Characterization of quaternary Zn/Sn-codoped GaN films obtained with Zn x Sn0.04GaN targets at different Zn contents by the RF reactive magnetron sputtering technology

Quarternary (Zn, Sn, Ga)N thin films with co-existing a large amount of acceptor and donor were purposely fabricated in order to heavily distort the GaN lattice and to extend the degenerated GaN semiconductor to a different aspect.
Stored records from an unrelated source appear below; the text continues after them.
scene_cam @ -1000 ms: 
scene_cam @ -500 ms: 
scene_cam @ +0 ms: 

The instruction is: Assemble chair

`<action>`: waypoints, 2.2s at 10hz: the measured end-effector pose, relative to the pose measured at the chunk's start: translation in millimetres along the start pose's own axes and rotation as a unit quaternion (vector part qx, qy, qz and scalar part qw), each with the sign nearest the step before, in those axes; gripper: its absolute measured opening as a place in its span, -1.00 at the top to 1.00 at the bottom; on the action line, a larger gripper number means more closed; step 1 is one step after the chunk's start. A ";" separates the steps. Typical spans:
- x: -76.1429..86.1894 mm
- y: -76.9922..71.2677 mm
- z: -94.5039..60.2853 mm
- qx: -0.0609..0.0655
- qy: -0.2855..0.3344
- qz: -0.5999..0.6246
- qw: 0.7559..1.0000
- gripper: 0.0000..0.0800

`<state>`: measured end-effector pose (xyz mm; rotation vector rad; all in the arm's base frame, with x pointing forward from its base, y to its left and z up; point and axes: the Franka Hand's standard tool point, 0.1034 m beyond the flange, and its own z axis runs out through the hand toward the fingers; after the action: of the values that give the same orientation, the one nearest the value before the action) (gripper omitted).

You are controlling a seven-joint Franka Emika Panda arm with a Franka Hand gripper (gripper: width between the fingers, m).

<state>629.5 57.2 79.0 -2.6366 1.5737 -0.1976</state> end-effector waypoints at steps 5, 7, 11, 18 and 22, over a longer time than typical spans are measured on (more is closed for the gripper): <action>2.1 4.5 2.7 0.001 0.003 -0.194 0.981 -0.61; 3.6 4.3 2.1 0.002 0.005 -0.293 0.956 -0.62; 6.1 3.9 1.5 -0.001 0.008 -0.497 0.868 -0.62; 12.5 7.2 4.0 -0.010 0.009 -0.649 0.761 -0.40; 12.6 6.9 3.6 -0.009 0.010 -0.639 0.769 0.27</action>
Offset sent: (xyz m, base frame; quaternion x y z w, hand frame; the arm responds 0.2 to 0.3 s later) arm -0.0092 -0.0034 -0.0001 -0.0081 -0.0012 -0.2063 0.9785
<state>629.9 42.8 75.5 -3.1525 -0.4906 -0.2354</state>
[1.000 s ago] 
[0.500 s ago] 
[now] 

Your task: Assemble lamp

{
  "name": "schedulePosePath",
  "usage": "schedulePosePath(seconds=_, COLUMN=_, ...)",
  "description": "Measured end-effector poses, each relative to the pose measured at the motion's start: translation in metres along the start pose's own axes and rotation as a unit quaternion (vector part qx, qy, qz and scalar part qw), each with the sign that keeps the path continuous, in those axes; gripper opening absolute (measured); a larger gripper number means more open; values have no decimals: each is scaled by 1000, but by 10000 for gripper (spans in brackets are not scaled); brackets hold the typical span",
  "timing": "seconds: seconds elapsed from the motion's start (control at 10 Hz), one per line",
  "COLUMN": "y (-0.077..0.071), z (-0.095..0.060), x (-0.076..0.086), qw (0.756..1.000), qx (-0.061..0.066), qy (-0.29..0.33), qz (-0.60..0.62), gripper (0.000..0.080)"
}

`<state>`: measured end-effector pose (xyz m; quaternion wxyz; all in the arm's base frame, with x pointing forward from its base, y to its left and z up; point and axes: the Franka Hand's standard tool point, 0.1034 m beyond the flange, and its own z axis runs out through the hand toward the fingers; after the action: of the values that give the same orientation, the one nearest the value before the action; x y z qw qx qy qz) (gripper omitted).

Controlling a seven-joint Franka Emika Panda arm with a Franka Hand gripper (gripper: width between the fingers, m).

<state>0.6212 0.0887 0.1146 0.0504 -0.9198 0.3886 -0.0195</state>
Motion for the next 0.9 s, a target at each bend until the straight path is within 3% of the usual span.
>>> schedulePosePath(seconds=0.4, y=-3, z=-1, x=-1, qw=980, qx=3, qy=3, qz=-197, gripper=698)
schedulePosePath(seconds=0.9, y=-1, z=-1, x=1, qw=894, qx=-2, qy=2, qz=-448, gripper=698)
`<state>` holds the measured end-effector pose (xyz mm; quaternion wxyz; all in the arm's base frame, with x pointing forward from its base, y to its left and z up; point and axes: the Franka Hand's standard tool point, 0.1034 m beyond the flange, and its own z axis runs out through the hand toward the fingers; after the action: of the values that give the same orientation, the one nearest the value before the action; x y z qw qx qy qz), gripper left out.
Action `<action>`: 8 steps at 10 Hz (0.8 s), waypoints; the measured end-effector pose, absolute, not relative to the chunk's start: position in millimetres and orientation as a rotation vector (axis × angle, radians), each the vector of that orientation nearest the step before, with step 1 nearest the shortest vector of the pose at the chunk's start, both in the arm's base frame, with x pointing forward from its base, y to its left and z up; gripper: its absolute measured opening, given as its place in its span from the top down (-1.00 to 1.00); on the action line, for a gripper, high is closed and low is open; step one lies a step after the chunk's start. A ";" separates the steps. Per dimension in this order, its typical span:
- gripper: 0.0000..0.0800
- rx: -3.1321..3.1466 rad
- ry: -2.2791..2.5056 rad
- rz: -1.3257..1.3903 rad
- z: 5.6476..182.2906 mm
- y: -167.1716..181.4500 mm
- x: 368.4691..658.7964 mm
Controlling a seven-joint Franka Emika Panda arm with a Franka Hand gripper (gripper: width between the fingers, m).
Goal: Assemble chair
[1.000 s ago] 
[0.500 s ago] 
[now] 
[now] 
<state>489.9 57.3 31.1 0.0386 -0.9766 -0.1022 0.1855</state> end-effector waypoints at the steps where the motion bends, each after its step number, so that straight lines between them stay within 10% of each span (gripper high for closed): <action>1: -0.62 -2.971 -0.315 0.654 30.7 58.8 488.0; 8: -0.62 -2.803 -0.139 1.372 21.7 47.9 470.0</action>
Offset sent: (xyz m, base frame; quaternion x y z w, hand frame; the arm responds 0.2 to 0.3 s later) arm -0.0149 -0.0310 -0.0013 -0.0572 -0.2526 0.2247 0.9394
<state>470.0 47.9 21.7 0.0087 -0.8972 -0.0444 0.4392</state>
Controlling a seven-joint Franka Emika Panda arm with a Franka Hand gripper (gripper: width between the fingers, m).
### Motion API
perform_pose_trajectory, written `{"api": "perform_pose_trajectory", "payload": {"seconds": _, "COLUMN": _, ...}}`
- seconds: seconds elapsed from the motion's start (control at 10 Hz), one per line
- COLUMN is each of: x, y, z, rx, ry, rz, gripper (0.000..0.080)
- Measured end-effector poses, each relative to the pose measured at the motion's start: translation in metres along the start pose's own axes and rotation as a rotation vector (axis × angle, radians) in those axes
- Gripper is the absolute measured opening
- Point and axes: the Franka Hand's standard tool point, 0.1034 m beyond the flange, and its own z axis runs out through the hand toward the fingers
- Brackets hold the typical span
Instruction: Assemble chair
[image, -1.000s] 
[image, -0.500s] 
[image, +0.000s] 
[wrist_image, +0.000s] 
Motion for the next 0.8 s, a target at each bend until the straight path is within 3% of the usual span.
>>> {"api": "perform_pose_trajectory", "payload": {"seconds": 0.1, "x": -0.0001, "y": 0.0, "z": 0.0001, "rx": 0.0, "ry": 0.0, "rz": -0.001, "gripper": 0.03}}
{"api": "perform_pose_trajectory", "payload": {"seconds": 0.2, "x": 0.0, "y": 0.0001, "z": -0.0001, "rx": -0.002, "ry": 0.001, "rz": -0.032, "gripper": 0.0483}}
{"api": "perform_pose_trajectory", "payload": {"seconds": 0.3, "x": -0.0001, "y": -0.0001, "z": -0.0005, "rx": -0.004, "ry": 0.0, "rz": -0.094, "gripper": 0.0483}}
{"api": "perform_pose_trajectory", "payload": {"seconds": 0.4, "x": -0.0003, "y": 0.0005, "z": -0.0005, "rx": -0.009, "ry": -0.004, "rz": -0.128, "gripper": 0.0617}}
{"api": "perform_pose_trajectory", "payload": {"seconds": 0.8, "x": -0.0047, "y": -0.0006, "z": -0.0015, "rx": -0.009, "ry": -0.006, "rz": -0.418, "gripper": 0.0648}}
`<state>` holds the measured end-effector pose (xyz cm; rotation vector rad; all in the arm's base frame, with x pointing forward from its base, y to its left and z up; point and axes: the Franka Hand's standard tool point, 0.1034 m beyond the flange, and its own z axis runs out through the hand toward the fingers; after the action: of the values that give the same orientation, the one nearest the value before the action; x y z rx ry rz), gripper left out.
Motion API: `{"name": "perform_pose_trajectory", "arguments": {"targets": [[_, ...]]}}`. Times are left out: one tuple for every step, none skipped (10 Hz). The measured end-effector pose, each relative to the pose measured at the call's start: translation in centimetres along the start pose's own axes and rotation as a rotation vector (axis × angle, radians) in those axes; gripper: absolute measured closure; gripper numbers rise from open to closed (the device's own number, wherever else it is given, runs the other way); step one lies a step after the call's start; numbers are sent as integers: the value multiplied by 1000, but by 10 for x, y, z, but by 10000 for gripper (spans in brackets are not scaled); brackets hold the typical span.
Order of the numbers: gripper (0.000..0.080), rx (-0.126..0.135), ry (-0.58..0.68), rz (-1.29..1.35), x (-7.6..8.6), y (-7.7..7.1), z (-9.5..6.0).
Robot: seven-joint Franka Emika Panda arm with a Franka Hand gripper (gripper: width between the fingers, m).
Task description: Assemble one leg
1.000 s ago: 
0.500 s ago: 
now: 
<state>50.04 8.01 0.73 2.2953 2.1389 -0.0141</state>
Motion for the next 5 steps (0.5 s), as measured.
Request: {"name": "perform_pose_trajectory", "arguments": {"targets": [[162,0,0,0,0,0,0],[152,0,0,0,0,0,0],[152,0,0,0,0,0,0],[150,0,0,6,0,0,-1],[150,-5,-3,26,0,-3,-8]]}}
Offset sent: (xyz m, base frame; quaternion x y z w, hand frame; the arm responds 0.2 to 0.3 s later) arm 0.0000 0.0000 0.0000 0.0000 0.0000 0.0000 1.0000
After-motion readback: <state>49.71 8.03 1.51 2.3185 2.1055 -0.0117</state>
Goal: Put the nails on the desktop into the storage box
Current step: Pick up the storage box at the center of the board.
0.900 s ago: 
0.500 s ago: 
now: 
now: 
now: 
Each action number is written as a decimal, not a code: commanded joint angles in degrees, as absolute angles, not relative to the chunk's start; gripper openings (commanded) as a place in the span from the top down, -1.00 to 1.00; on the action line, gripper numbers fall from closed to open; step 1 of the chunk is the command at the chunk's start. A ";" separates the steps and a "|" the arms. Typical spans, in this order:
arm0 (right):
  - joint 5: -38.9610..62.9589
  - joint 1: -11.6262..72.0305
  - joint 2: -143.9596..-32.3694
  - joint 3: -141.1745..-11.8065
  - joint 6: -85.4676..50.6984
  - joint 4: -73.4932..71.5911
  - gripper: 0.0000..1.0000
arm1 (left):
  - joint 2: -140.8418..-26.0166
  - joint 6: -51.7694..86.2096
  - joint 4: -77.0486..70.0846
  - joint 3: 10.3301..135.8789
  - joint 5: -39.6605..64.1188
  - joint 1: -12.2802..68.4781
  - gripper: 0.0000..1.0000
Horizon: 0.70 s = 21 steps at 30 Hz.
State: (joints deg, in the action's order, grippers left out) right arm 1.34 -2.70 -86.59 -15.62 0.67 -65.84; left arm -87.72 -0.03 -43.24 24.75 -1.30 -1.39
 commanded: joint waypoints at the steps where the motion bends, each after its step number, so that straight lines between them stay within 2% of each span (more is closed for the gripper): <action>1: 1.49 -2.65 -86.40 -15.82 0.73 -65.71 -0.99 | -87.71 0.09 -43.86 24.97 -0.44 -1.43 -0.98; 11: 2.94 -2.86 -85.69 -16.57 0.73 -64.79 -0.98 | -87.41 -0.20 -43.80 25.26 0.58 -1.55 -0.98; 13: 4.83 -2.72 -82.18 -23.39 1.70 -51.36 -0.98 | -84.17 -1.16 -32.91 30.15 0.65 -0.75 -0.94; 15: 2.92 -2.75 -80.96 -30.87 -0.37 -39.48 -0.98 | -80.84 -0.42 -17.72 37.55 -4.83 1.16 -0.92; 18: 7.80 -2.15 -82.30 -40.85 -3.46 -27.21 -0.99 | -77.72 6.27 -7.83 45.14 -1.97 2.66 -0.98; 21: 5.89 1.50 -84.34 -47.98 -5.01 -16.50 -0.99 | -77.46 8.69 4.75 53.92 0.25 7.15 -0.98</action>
The ZnSnGaN films were made of reactive sputtering with single cermet targets containing Zn, Sn, Ga, and GaN under the nitridation atmosphere. By varying the Zn content at fixed 4% Sn content, different Zn (x) Sn0.04Ga0.96-x N targets at x = 0, 0.03, 0.06, and 0.09 were prepared for Zn/Sn-x-GaN films. With increasing the Zn content, Zn/Sn-x-GaN due to the charge compensation changed from semiconducting n type to p type, and from high electron concentration of 4.1 x 10(17) cm(-3) to high hole concentration of 3.3 x 10(17) cm(-3). The optical band gap changed from 3.12 to 2.89 eV, related to the formation in Zn-Ga acceptor and Sn-Ga donor defects. The hetero- and homo-junction diodes were fabricated. The n-Zn0.03Sn0.04GaN/p-Zn0.09Sn0.04GaN homo-junction diode tested at 25 A degrees C had the turn-on voltage of 0.9 V, leakage current density of 6.0x10(-5) A/cm(2) at - 1 V, breakdown voltage of 4.7 V, current density of 2.4 x 10(-2) A/cm(2) at 5 V, ideality factor of 3.4, and barrier height of 0.65 eV.